Activity: Could you count the lines below that include the word "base" and give only the number?

Information supplied:

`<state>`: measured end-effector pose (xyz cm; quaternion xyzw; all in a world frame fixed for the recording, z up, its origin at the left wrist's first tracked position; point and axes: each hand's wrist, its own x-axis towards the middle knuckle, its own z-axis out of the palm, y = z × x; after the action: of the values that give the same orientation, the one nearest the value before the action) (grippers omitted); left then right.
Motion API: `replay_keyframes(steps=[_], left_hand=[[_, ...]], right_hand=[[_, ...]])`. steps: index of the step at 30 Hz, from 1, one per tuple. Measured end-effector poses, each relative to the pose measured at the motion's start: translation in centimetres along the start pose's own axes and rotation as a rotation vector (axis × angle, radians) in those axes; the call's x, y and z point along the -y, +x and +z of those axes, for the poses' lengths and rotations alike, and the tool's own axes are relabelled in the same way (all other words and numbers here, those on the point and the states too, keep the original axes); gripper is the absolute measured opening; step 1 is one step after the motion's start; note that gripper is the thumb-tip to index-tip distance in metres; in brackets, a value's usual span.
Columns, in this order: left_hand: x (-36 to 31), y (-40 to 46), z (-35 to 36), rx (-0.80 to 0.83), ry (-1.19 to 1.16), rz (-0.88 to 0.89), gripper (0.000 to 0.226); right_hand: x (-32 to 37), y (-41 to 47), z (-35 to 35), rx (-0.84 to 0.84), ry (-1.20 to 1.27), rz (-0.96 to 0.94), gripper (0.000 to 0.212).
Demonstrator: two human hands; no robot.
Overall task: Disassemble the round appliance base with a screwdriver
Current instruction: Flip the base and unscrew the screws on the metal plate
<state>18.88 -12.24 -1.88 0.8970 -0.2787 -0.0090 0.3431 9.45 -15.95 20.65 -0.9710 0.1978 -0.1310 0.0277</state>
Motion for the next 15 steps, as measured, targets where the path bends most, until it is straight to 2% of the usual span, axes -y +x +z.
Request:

Task response: 2